= Work task =
Return only how many lines in the data include the string "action".

═══ Records for this exercise ═══

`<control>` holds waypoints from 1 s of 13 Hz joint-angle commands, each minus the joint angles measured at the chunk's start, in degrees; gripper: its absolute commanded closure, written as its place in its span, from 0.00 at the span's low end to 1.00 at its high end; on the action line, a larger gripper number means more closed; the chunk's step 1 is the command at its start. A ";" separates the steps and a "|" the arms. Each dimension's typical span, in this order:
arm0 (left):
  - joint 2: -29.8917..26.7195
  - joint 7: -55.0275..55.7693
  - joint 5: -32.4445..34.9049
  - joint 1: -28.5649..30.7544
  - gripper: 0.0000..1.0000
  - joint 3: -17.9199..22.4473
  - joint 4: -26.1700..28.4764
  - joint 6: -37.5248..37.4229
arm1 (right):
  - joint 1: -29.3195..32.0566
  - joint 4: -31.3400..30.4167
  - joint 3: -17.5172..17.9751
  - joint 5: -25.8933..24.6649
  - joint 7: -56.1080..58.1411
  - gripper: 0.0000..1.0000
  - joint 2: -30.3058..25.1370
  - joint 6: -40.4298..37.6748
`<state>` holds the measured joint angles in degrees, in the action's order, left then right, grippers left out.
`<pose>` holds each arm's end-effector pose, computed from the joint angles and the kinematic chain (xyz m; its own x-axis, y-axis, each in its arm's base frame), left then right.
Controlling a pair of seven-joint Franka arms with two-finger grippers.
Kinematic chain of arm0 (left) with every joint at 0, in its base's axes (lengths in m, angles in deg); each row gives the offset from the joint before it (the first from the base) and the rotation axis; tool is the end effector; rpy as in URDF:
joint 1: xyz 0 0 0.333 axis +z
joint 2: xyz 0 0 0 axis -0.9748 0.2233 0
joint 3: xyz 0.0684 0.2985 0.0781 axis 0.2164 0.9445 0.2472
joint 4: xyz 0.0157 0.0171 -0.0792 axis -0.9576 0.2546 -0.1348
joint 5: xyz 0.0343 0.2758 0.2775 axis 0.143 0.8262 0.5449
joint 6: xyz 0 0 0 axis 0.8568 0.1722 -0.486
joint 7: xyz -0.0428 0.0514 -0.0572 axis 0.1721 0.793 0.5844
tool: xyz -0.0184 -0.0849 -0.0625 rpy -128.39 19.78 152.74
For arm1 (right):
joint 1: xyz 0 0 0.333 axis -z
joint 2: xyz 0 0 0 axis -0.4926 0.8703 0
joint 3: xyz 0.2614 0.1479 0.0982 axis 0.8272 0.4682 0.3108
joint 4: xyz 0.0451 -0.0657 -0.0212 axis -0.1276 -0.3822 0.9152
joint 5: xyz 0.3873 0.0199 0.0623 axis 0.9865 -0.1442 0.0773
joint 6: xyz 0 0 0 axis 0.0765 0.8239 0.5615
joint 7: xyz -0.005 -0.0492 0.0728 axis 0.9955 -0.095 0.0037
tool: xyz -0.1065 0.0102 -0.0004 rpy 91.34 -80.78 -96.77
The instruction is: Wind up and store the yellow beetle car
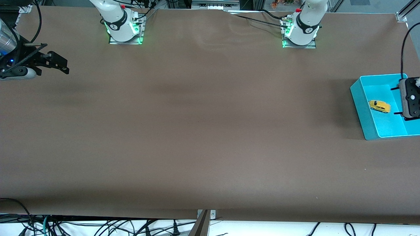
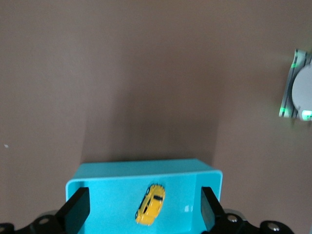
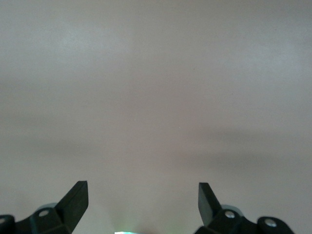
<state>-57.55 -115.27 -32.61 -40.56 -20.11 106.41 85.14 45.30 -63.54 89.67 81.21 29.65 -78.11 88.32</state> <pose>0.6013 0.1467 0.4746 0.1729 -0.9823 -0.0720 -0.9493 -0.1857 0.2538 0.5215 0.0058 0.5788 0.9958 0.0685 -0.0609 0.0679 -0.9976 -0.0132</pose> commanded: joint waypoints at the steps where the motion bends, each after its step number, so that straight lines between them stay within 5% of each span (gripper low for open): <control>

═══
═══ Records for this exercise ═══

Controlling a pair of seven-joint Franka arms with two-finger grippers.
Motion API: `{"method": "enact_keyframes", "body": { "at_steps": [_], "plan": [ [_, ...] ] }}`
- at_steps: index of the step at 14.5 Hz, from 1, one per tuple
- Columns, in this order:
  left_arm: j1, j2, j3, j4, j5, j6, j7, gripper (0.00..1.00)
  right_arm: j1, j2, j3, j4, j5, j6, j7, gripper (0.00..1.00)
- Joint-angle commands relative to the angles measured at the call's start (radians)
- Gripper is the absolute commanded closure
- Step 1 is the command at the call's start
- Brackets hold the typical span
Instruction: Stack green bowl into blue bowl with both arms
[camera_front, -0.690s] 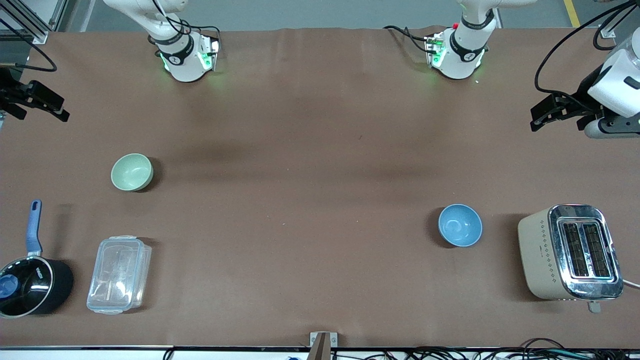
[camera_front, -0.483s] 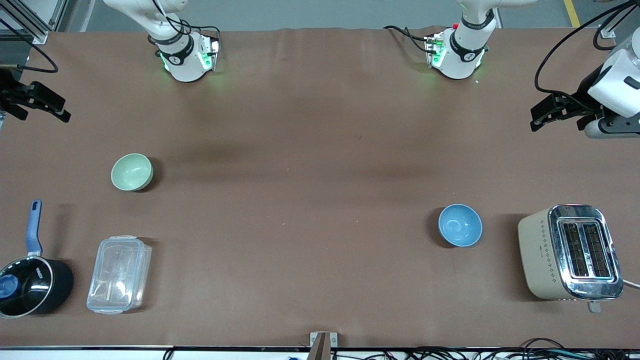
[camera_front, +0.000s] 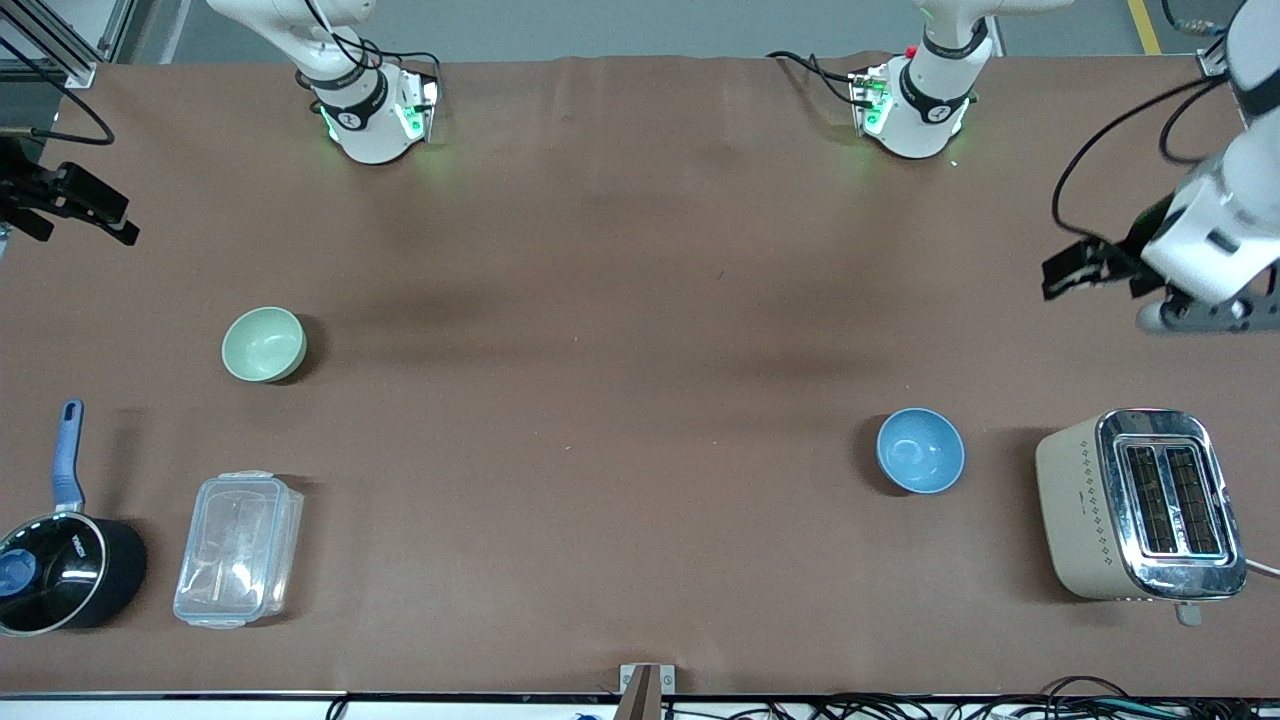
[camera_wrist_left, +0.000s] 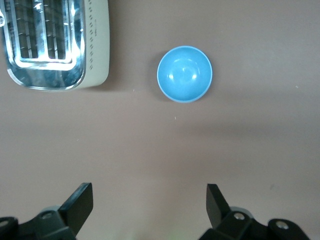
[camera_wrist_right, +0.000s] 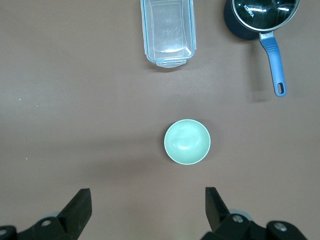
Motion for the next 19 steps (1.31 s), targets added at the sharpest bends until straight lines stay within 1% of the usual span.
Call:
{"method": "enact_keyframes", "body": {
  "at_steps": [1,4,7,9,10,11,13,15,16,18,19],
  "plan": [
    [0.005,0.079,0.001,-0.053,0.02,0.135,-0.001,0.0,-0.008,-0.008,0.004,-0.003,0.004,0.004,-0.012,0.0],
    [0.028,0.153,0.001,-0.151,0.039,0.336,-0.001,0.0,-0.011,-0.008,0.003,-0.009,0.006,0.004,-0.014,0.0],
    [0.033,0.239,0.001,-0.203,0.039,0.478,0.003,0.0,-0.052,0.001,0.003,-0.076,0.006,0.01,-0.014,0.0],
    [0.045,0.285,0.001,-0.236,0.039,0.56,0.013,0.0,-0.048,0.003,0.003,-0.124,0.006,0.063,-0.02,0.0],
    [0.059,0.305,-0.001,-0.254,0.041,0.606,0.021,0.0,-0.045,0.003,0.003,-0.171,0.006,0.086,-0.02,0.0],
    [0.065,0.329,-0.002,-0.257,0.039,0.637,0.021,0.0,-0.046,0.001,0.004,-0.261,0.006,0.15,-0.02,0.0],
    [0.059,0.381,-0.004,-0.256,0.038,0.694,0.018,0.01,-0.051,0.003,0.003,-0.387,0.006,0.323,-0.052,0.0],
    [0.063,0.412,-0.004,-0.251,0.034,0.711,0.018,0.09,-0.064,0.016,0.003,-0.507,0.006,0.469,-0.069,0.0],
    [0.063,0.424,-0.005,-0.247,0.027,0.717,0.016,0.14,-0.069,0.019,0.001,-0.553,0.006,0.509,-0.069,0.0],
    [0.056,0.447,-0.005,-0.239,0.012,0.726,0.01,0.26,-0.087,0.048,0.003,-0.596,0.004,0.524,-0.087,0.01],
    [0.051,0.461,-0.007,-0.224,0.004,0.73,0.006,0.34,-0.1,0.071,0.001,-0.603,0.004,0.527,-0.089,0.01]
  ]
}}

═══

= Exercise result =
2